Please print the entries below exactly, from the line with "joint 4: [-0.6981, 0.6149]" through the line with "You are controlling", including both of those lines and leaving out all others.

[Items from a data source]
+++

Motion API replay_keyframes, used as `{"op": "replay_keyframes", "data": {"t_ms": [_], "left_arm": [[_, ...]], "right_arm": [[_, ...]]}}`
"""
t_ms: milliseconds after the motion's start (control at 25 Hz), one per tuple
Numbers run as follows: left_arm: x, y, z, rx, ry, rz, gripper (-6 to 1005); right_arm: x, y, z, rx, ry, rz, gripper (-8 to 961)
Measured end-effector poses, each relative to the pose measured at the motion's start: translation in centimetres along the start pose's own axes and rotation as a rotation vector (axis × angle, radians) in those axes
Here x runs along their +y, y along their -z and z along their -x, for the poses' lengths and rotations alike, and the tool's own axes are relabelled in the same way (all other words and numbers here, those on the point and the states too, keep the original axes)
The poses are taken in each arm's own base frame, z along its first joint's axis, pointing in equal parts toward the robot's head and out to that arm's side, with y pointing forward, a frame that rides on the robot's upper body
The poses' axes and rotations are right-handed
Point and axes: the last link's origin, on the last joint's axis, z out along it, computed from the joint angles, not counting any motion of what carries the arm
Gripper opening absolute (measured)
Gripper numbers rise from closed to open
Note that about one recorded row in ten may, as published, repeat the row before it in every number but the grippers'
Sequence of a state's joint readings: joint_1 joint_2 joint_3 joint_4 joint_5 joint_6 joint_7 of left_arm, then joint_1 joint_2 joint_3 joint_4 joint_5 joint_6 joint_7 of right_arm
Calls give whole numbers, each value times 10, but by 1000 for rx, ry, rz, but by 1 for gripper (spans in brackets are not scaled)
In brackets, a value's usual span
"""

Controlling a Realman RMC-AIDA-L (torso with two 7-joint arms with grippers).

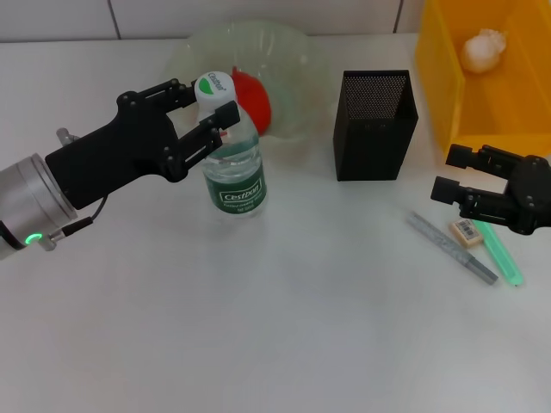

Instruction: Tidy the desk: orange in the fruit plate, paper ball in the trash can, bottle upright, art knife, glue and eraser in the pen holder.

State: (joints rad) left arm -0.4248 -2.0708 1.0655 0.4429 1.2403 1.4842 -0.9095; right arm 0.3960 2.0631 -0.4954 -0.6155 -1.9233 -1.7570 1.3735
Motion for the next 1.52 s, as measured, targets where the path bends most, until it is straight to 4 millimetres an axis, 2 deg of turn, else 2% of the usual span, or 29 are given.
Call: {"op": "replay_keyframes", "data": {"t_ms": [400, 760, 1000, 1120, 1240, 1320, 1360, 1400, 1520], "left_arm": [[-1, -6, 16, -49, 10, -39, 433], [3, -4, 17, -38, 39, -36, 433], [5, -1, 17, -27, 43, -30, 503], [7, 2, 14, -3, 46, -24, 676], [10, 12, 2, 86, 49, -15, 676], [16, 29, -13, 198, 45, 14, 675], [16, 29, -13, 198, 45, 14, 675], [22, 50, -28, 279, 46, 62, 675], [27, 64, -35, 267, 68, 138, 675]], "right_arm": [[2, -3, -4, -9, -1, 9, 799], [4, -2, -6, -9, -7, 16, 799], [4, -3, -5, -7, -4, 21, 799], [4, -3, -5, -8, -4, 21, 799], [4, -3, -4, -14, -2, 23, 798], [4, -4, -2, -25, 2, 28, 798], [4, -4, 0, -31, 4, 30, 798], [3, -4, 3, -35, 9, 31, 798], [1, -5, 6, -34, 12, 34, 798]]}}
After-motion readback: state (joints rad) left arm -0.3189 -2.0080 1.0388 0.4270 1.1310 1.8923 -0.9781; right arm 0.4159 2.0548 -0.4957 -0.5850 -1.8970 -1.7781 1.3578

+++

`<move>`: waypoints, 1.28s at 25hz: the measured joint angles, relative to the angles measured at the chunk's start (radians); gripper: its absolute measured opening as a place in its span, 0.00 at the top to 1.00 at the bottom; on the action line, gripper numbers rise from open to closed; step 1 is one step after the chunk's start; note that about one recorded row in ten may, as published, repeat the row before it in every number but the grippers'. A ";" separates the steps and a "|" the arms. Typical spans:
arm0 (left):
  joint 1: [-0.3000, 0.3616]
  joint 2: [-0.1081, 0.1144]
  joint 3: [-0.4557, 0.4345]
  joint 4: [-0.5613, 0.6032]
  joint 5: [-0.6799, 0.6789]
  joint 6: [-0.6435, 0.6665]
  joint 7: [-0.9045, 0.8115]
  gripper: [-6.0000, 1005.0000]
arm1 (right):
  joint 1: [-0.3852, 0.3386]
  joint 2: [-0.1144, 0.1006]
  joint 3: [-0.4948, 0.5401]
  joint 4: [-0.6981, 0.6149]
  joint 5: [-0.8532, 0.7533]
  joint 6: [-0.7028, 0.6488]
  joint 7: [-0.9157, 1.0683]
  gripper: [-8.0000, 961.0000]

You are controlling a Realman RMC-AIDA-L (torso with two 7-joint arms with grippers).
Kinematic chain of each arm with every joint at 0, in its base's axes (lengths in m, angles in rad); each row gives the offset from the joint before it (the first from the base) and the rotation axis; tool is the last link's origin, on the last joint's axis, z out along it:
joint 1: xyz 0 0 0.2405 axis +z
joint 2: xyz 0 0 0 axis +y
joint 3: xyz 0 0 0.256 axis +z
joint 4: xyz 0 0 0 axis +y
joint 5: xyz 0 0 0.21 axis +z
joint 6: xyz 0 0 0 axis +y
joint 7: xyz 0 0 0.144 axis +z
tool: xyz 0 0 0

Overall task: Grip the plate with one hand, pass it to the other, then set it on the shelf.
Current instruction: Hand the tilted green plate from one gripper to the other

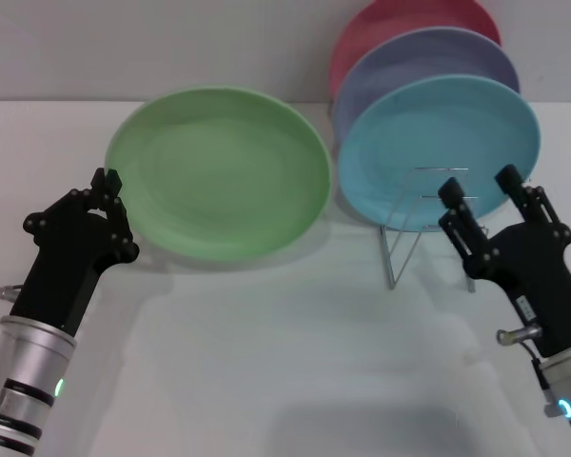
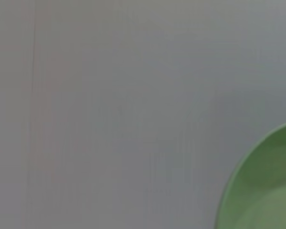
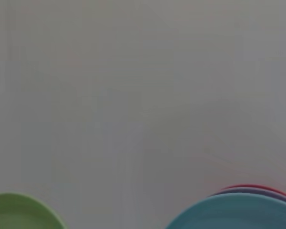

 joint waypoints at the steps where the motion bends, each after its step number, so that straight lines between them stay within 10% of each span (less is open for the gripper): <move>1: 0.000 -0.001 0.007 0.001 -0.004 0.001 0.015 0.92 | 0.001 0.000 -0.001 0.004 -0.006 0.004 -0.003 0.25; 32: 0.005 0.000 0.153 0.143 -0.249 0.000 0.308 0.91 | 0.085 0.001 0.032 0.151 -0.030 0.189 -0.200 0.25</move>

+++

▶ **Response**
  joint 4: [-0.6981, 0.6149]
  joint 5: [-0.8532, 0.7533]
  joint 6: [-0.7028, 0.6488]
  joint 7: [-0.9157, 1.0683]
  gripper: [-8.0000, 961.0000]

You are controlling a Realman RMC-AIDA-L (torso with two 7-joint arms with grippers).

Nothing remains to be added to the exercise.